Since CO2 can affect the chemistry of ONOO- (24), DHR oxidation was investigated in the presence of 25 mM HCO3-. Under these conditions, increasing DHR concentration resulted in increased fluorescence by both 10 µM AS and 10 µM ONOO- (data not shown). The Xm values with HCO3- are 4.0 ± 1 and 11 ± 3 µM, respectively, whereas the Yint-1 values were largely unchanged by HCO3-. Although the affinity for DHR was not altered in HCO3- buffer, synthetic ONOO--mediated DHR oxidation was quenched by CO2. Interestingly, DHR oxidation due to simultaneous exposure to xanthine oxidase (an O&cjs1138;2 generator) and NONOates in the presence of HEPES has previously been shown to be unaffected by CO2 (19).
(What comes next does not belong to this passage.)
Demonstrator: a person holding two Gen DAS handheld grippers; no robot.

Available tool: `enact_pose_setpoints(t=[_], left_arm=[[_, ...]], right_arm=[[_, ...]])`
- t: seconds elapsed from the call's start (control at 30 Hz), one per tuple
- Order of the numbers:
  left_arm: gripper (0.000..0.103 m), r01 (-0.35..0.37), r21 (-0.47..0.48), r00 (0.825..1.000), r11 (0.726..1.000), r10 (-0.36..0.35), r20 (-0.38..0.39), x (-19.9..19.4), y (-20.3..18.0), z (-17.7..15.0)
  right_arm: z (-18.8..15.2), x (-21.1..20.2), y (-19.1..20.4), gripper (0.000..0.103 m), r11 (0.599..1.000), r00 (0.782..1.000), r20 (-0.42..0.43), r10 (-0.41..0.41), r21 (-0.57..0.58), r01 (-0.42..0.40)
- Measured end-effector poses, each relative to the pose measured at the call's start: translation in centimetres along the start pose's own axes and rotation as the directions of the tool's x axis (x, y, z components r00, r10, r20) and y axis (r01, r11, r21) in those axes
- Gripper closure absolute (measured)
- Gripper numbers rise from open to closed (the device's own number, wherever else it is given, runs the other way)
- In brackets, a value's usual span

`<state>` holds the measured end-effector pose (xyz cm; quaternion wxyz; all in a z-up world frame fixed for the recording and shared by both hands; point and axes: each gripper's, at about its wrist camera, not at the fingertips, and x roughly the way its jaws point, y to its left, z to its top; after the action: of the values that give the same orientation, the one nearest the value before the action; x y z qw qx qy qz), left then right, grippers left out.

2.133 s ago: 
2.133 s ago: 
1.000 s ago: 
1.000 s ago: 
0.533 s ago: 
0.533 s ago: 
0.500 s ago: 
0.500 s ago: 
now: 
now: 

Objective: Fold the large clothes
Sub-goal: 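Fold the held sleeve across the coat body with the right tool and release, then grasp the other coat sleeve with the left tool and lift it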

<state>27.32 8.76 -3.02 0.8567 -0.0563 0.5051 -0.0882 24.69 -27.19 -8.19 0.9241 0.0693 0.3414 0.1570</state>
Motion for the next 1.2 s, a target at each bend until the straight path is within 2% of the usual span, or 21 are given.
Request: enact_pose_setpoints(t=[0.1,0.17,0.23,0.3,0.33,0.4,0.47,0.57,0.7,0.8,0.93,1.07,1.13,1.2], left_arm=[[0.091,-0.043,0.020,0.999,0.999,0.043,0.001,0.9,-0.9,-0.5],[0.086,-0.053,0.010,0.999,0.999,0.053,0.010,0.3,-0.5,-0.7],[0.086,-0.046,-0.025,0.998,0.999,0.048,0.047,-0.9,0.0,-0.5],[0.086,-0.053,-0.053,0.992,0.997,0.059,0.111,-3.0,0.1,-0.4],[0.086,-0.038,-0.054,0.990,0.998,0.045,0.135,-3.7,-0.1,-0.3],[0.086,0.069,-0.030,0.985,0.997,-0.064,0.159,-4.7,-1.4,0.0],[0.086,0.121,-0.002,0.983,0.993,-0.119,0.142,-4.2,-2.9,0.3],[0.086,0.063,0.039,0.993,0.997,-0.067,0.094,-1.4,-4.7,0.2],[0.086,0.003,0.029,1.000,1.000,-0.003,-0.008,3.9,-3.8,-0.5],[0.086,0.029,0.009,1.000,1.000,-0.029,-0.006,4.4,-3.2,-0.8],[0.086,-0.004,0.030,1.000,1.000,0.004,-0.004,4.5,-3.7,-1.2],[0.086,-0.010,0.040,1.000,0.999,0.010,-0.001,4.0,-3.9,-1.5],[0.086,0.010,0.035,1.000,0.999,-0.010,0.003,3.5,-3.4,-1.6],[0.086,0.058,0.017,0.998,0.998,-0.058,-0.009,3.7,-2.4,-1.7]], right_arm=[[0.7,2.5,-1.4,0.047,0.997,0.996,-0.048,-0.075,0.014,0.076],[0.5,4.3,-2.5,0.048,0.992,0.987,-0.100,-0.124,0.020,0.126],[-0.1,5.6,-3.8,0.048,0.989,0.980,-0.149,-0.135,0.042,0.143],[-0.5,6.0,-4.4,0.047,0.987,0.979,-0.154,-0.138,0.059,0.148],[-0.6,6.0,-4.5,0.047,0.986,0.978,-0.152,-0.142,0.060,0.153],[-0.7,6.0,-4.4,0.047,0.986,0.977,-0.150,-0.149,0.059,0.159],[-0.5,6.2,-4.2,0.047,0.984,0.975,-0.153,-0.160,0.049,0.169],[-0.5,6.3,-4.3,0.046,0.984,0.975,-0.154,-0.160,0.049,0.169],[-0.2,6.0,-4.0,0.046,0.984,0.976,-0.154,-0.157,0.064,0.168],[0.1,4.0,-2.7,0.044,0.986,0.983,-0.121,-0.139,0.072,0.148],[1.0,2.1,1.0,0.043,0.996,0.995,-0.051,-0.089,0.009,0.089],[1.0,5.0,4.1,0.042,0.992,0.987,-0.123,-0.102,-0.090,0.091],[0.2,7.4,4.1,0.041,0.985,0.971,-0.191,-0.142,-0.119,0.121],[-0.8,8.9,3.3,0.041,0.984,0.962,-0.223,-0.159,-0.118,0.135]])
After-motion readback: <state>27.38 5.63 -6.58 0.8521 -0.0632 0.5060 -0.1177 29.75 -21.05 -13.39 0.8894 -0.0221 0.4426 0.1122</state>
The effect of the NO donor DEA/NO on DHR oxidation was examined to determine whether a RNOS derived from NO, such as N2O3, was a potential oxidative intermediate from AS decomposition. DEA/NO (5 µM; 2 mol of NO are produced per mol of DEA/NO) increased fluorescence intensity in a DHR concentration-dependent manner with Xm of 100 ± 25 µM and Yint-1 of 1 ± 0.5 µM (Fig. 1). The high Xm value for DEA/NO as compared with AS and ONOO- indicates that the species generated in the autoxidation of NO has a lower affinity for DHR. Since the reaction in question is oxidation of DHR, the high Xm value for DEA/NO further suggests that the reactive intermediate has a lower relative oxidation potential than those species formed from the other two RNOS donors.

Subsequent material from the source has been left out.